Davacı sigorta şirketi, bu davayı sigortalısının halefi olarak açtığına göre, görevli mahkemenin tayininde sigortalı ile davalı arasındaki ilişkinin hukuki mahiyeti nazara alınır. Yargıtay İçtihadı Birleştirme Genel Kurulu"nun 22.03.1944 tarihli 37 Esas ve 9 Karar sayılı kararında bu husus “sigortacının sorumlu kişi aleyhine açacağı dava, sigorta poliçesinden doğan bir dava değildir. Bu nedenle, halefiyet davası bir ticari dava sayılamaz. Bu dava, aynen sigortalı kimsenin sorumlu kişiye karşı açmış olduğu bir dava gibidir. Sigortalının muhtelif mahkemelerde dava açma hakkı varsa aynı hak, sigortacının halefiyet hakkına dayanan rücu davası için de söz konusudur” şeklinde vurgulanmaktadır.

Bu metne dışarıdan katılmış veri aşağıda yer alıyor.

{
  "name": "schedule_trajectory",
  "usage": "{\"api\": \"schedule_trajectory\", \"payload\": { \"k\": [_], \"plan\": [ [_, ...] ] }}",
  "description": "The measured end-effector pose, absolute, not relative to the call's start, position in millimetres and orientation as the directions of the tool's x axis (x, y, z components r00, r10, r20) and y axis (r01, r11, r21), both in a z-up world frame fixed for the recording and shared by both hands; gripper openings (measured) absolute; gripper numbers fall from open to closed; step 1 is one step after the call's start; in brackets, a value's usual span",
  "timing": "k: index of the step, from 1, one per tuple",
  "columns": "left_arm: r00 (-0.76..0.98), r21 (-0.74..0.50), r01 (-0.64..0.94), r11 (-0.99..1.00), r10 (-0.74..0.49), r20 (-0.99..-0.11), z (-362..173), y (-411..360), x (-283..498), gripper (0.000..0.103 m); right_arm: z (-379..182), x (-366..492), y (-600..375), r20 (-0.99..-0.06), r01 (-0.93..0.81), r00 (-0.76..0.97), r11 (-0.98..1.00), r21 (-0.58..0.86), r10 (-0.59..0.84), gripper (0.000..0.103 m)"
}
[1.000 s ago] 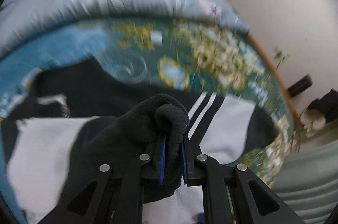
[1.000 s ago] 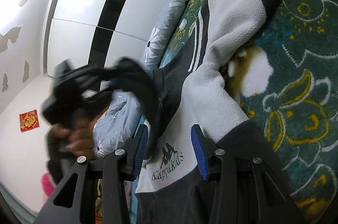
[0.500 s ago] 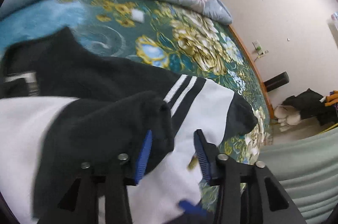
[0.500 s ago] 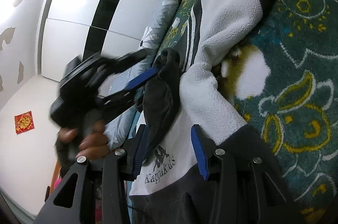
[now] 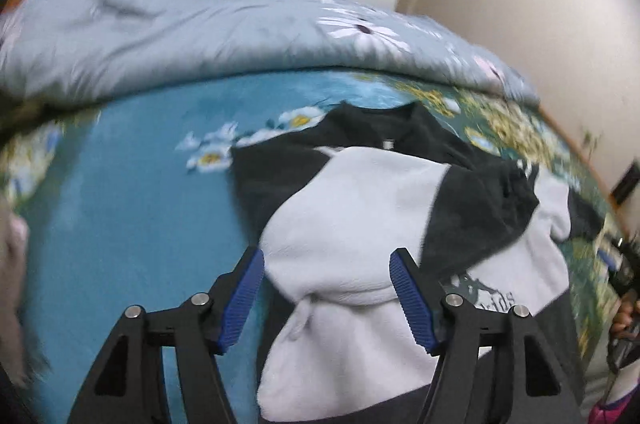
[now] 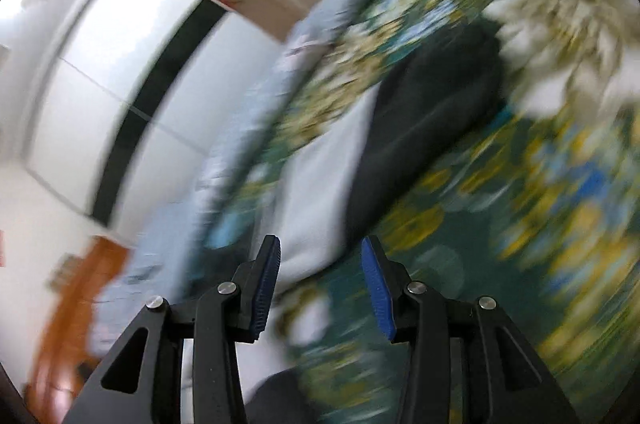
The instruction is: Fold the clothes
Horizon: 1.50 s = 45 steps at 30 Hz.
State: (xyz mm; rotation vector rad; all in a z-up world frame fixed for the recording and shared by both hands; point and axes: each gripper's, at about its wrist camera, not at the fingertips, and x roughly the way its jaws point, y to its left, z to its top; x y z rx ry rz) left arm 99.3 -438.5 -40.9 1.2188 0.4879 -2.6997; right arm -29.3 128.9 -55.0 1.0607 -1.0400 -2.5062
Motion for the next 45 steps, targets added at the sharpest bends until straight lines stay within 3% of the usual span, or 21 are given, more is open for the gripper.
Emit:
{"api": "schedule_trajectory", "payload": {
  "k": [7,12,17,19,21,28,36,45],
  "plan": [
    [-0.61,-0.308,0.359,-0.881,0.028,-0.792,-87.6,-450.9,93.6,0.07,-83.9,-91.6,202.2,-0.661,-0.289,-0.677,-0.708,0.644,-0.324,0.044],
    [-0.603,-0.365,0.391,-0.845,0.063,-0.795,-105.9,-461.1,95.4,0.084,-102.1,-112.6,230.1,-0.593,-0.3,-0.706,-0.595,0.745,-0.387,0.044],
    [-0.629,-0.397,0.379,-0.836,0.082,-0.773,-110.7,-462.9,98.9,0.085,-107.6,-130.3,235.4,-0.551,-0.309,-0.731,-0.526,0.793,-0.402,0.043],
    [-0.639,-0.402,0.37,-0.838,0.085,-0.764,-112.2,-462.9,100.4,0.085,-99.6,-131.3,234.1,-0.572,-0.324,-0.728,-0.545,0.773,-0.379,0.018],
    [-0.647,-0.415,0.365,-0.834,0.093,-0.757,-113.1,-464.4,101.4,0.085,-84.8,-128.3,231.8,-0.584,-0.322,-0.727,-0.571,0.755,-0.361,0.011],
    [-0.664,-0.422,0.354,-0.835,0.093,-0.742,-112.8,-465.2,105.2,0.085,9.5,-116.7,190.4,-0.561,-0.183,-0.767,-0.733,0.655,-0.31,0.01],
    [-0.684,-0.46,0.367,-0.809,0.101,-0.723,-103.0,-479.4,127.3,0.086,141.6,-88.0,51.9,-0.469,0.141,-0.797,-0.873,0.467,-0.38,0.01],
    [-0.703,-0.495,0.4,-0.771,0.088,-0.705,-90.2,-512.0,166.8,0.086,147.5,-64.0,-141.4,-0.483,0.419,-0.647,-0.805,0.421,-0.59,0.01]
  ]
}}
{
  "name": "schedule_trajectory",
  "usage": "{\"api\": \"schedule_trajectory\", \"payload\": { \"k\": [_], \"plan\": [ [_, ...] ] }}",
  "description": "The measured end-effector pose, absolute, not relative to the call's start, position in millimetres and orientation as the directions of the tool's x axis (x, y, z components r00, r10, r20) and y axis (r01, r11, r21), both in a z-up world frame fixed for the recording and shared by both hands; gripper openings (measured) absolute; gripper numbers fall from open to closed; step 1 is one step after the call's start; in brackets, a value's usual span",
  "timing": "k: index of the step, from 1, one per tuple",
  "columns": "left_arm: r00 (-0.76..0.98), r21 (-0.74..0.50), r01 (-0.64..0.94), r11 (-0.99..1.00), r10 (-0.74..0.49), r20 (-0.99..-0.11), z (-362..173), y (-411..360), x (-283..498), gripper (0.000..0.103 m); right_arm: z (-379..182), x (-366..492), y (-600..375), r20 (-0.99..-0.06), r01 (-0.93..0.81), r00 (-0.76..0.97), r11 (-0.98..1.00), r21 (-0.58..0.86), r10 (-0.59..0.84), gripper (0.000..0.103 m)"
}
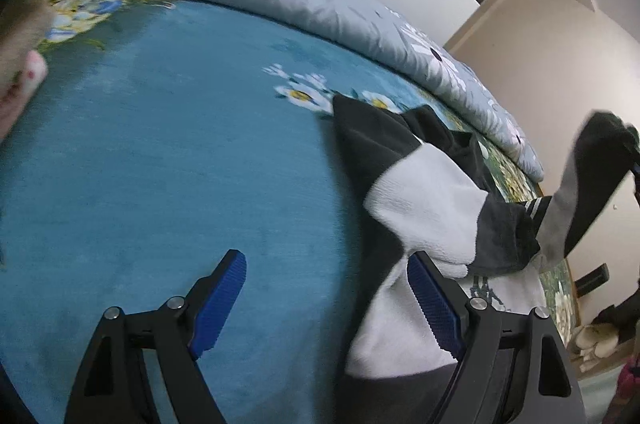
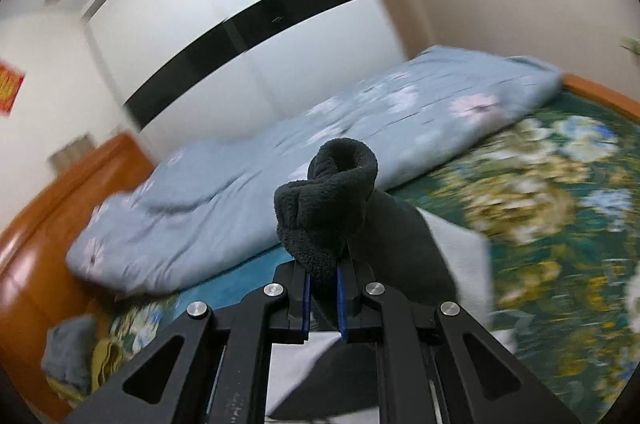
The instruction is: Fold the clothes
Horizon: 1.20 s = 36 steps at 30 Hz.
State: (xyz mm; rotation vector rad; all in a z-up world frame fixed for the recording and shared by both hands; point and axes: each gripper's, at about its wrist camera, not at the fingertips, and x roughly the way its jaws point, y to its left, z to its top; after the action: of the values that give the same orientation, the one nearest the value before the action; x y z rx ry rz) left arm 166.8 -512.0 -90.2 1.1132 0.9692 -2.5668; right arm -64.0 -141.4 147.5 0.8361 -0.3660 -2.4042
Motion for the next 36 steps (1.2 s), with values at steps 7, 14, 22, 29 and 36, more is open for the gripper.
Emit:
{"api": "schedule_trajectory", "payload": {
  "k": [7,14,22,29,36],
  "plan": [
    [-0.695,-0.502,0.452,-0.737,0.062,-0.716,-91.4,-537.3,188.2,0.086,78.1,-30.2,-269.2,-0.571,0.569,-0.447,-0.711,0.413,-0.689,0.01],
    [-0.684,-0.506,0.454,-0.733,0.077,-0.725,-94.4,-538.1,189.0,0.086,-0.9,-1.2,-320.2,-0.707,0.603,-0.318,-0.71,0.363,-0.632,0.01],
    [-0.667,-0.498,0.441,-0.747,0.098,-0.738,-96.6,-528.2,181.8,0.086,-17.6,27.9,-339.3,-0.742,0.682,-0.298,-0.678,0.274,-0.6,0.011],
    [-0.671,-0.485,0.433,-0.76,0.087,-0.736,-88.0,-523.5,185.2,0.086,-36.2,36.7,-349.8,-0.787,0.725,-0.249,-0.648,0.235,-0.564,0.028],
    [-0.695,-0.496,0.402,-0.77,0.097,-0.713,-71.4,-514.0,171.4,0.086,-15.7,44.7,-301.1,-0.735,0.761,-0.182,-0.567,0.316,-0.653,0.056]
  ]
}}
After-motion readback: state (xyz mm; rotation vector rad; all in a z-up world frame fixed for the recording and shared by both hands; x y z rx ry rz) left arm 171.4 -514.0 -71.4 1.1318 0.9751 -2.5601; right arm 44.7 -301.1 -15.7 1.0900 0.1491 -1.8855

Davacı taraf, kat mülkiyeti kurulmuş olan ana taşınmazda bulunan ortak gider borularının tıkanması sonucu tepen kanalizasyon sularının davacının sigortalısının konutuna hasara neden olduğu iddiasına dayanmaktadır. Mahkeme tarafından, dava konusu gayrımenkulün bulunduğu binaya ilişkin tapu kayıtları dosya içerisine alınmış, sigortalı konuta ait tapu kayıt örneğinden, ana taşınmazda kat mülkiyetinin kurulu olduğu anlaşılmıştır.
634 sayılı Kat Mülkiyeti Kanunu"nun 19. maddesinde, her kat malikinin ana gayrimenkule ve diğer bağımsız bölümlere, kusuru ile verdiği zarardan dolayı sorumlu olduğu hüküm altına alınmıştır. Aynı Kanun"un Ek 1. maddesinde, "kat mülkiyetinden kaynaklanan her türlü uyuşmazlığın değerine bakılmaksızın Sulh Hukuk Mahkemesi"nde çözümleneceği" düzenlemesine yer verilmiştir.

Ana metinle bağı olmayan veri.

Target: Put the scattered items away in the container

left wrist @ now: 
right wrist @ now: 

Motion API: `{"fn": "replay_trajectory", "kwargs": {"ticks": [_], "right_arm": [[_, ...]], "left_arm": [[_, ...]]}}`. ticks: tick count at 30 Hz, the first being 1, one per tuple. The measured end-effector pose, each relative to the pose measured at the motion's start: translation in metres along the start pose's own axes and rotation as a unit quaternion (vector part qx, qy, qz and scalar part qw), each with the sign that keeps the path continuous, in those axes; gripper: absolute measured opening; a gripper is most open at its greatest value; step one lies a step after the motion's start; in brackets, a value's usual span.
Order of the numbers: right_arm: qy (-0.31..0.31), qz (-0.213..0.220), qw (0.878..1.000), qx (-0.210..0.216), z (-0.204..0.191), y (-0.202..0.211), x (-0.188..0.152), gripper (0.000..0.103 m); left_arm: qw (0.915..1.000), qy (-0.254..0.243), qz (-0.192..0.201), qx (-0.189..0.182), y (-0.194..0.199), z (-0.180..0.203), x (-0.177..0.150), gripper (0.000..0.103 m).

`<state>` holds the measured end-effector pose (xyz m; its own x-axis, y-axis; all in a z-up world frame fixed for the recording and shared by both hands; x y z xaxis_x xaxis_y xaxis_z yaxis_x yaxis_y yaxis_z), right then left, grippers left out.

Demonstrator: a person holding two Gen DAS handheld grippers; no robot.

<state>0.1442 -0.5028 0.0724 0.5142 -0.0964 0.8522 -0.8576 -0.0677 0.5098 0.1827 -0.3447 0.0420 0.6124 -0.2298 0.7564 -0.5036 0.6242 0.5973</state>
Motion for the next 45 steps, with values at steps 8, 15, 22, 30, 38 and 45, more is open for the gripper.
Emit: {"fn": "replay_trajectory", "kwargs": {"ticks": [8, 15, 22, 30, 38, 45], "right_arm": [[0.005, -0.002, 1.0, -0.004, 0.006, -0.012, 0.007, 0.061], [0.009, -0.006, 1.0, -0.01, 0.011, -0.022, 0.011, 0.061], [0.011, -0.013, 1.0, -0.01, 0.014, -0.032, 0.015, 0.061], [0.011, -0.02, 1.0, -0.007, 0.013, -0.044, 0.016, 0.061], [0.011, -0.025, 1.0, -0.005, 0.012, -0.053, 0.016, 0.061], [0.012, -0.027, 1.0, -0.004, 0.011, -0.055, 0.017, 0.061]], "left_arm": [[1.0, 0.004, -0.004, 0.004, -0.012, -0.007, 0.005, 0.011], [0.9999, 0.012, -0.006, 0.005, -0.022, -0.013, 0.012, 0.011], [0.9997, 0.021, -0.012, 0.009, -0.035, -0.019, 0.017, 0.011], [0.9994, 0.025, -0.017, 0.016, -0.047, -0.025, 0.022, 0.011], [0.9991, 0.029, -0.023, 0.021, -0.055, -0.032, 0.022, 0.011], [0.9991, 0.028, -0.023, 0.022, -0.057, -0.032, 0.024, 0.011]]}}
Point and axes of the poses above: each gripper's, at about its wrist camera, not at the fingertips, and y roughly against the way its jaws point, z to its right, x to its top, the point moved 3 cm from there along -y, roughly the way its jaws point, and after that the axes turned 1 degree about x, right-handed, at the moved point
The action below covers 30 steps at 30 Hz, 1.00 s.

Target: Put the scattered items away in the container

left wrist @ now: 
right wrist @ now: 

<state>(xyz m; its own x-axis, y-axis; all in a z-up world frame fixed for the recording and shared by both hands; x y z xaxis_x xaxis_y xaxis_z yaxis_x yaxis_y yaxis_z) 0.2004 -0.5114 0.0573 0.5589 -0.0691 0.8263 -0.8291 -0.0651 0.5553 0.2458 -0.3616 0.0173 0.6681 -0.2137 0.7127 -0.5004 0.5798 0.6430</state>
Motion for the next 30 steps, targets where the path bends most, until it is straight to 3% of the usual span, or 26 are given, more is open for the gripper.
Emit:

Açıklanan nedenlerle tapu resmi senetlerine göre kat mülkiyetine geçildiğinin anlaşılmasına göre bu davaya bakmaya Sulh Hukuk Mahkemesi görevli olduğu halde yazılı şekilde karar verilmesi doğru görülmemiş hükmün bozulması gerekmiştir.
2- Bozma neden ve şekline göre bir kısım davalılar vekilinin temyiz itirazlarının şimdilik incelenmesine yer olmadığına karar verilmiştir.
SONUÇ: Yukarıda (1) nolu bentte açıklanan nedenlerle hükmün resen BOZULMASINA, (2) nolu bentte açıklanan nedenlerle bir kısım davalılar vekilinin temyiz itirazlarının şimdilik incelenmesine yer olmadığına, peşin alınan harcın istek halinde temyiz eden davalılara geri verilmesine 23/01/2019 gününde oybirliğiyle karar verildi.